Problem to work on: From the records, return each line that has the word "held" in it.

*** Supplied material ***

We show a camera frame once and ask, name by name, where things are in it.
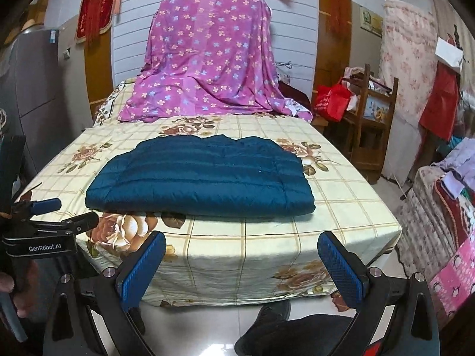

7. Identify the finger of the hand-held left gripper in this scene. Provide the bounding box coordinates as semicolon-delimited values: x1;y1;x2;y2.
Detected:
12;198;62;225
28;211;100;235

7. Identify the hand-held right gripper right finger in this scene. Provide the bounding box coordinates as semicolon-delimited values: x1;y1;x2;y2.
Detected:
317;231;442;356

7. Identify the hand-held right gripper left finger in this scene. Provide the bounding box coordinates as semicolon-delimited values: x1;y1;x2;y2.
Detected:
42;231;167;356

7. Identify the teal puffer jacket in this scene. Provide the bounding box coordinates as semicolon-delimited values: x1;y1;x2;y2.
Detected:
85;133;316;219

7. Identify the pile of pink clothes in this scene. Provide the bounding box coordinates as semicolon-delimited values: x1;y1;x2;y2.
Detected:
343;67;390;93

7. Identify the person's left hand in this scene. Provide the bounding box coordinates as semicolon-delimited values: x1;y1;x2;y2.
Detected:
0;271;36;319

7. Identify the person's black shoe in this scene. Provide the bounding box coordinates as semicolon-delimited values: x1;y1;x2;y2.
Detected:
235;300;357;356
129;304;146;338

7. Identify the checked floral bedsheet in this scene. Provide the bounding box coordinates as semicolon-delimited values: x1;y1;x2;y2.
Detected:
17;78;403;308

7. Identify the floral covered sofa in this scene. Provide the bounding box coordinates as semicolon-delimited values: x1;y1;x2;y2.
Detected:
397;163;475;323

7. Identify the grey refrigerator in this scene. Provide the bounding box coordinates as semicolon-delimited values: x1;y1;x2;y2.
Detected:
0;28;93;179

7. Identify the pink printed cloth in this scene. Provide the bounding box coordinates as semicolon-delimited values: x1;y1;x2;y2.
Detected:
430;230;475;320

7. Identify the lilac cloth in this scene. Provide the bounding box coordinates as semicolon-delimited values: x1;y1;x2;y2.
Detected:
438;137;475;195

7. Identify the wooden chair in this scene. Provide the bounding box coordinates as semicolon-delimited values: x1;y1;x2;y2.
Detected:
341;64;399;184

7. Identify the printed blue box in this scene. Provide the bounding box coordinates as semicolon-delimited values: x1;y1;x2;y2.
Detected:
365;96;390;123

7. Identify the red shopping bag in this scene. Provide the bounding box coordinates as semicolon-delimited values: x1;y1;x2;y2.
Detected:
315;78;351;122

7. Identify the red hanging cloth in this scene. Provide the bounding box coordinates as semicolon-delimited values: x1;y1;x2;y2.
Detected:
419;33;461;142

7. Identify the red fringed banner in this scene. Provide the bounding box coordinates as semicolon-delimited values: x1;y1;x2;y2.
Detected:
75;0;123;45

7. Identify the purple floral sheet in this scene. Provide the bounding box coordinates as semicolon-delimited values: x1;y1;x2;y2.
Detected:
117;0;313;124

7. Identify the pink floral curtain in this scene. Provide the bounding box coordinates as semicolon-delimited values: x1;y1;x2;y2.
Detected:
379;0;438;184

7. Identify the white box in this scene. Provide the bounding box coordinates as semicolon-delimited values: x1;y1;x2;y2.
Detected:
436;37;464;69

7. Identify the red knot tassel decoration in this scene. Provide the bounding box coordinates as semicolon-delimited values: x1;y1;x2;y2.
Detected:
326;0;354;36

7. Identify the small wall picture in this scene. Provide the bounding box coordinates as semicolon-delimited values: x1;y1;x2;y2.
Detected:
360;5;384;38

*** End of Supplied material ***

Exercise response:
7. Identify the finger of the hand-held left gripper in this scene. Provide the bounding box coordinates as semicolon-delimited values: x1;y1;x2;y2.
7. Identify the hand-held right gripper right finger in this scene. Provide the bounding box coordinates as semicolon-delimited values: x1;y1;x2;y2.
7. Identify the hand-held right gripper left finger in this scene. Provide the bounding box coordinates as semicolon-delimited values: x1;y1;x2;y2.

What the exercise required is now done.